Nine credits later...


Photo by Debby Hudson on Unsplash
Or maybe just three.

One completed class out of three total this year. Two incompletes.

But the incomplete is a tool in a grad student's hand, I'm told.

I'm choosing to look at it that way, too, because otherwise, depressed Heather sees it as Exhibit #5967 in the case being argued in the court of my mind that I have lost my Sweary Magdalene™, no-bullshit-high-achieving mojo.

The f*cking prosecuting attorney.

I recently had to do the employee portion of my performance appraisal at work, and wouldn't you know, my deficit mindset had me stymied when it came to thinking of things that I not only accomplished, but did well. With a little coaching though, I was able to pull it together, and damn if I'm not A-Freakin-Mazing!

So, this next bit is a debriefing of sorts. For years, I have counseled people to take inventory of their strengths; guess it is time for me to take some of my own damned medicine.

Midway through the semester, I found myself slipping. I picked myself up and reached out to people to support me whilst I was still a little mentally wobbly. My professors, my co-workers, friends, family, and even...the whole interwebs by putting myself out there on Facebook and here on this blog.

That is no small feat and takes a lot of guts. Trust me, every single one of them has been tied up since rendering myself emotionally naked to the world.

I was behind in my poli sci class heading into finals - missing two reaction papers and my debate paper, much less being prepared to take the time-limited comprehensive final. That time-limited shit is so damned nerve-wracking and really torturous for anxious perfectionistas like me! In one week, I read all the materials for one reaction paper, revisited the materials for the way earlier reaction paper (and thus had forgotten some of the details), wrote/submitted both reaction papers, and studied/wrote/submitted that damned final.
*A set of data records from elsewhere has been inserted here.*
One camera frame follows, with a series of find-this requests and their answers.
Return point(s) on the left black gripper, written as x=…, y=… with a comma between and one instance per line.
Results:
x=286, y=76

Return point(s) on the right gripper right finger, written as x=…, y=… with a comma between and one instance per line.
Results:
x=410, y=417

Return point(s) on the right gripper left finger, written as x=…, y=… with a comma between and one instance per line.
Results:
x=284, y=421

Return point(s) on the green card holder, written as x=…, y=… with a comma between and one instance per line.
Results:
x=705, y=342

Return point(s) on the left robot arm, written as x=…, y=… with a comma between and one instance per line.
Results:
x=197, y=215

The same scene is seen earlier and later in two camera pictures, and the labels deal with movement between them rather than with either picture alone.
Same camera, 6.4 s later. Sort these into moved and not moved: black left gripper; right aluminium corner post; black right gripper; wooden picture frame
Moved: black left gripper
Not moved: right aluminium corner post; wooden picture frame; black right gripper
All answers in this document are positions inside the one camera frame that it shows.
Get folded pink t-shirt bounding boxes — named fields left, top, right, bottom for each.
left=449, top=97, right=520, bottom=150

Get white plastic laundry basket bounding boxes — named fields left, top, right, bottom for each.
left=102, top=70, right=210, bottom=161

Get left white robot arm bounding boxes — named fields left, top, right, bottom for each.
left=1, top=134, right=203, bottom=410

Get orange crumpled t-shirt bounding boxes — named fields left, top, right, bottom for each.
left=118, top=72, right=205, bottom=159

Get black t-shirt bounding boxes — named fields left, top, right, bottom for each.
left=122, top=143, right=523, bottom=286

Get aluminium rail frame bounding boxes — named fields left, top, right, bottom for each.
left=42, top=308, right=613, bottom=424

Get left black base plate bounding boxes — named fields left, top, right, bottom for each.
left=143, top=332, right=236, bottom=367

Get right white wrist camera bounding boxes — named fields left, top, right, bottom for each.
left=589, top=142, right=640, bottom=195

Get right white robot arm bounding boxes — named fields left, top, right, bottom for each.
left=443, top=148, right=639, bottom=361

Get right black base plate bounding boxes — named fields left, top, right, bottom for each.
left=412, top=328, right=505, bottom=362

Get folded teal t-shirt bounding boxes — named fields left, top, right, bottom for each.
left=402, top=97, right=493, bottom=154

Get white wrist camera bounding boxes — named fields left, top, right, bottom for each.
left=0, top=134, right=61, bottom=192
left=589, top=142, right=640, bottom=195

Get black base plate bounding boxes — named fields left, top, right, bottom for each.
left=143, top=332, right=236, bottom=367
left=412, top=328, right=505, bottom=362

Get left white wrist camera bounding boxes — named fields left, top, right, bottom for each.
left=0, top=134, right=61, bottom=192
While not done with any great levels of confidence, mind you, I basically got 3 weeks of graduate study done in 1 week! I feel like I should get a medal for it. The incomplete is for me to get the debate paper materials read, and write the paper. Submit, and I'm three credits richer.

Meanwhile in my sociology class, I felt like I struggled all semester. In conversations with my prof, she would say that was not her perception, and we mutually agreed that when I felt that way I needed to tell my inner negativity to STFU. That said, I did struggle with identifying a concept for my term paper that incorporated the theories of the semester. By the time I landed on a valid premise, I really had two weeks to research, review, and write the beast, one of those weeks being the 3 for 1 mentioned earlier. In virtually one week, I located and read umpteen scholarly articles that got me to a point where I could successfully write my paper. I got my bibliography done and turned in, and then realized I was running out of time.

So I'm almost done with the paper and once it is turned in, I will have completed a doctoral level course, and be three more credits richer, putting me at 21 credits toward my required 36 for the program. (Thank you previous attempt at grad school credits transfer).

And the piece that has really restored my muchness the most? I have now identified my professional paper topic (Master's Plan B versus Master's Plan A, which requires a thesis). It's an expansion of my sociology paper, AND ties in with issues and experience from both my past and present employment roles! Not only am I excited about it, this semester's professors are both super supportive and that has made the confidence soar.
All of that is so not failure, ya know? 

Many of my school peers were in similar boats with respect to staying caught up, and they did not have 40 hour/week jobs, children to raise, and youth was on their sides much more than mine. Although, that was not the case for my sociology classmates - three of us are mothers and one is expecting, and it was helpful to have that commonality.

I'm feeling pretty damned good about this school year.

Soon enough, those pots above will be sporting three flowers, demonstrating this year's accomplishments. Maybe they're a little behind on the blooming, but they WILL bloom.

And that, is all I can ask for at this time.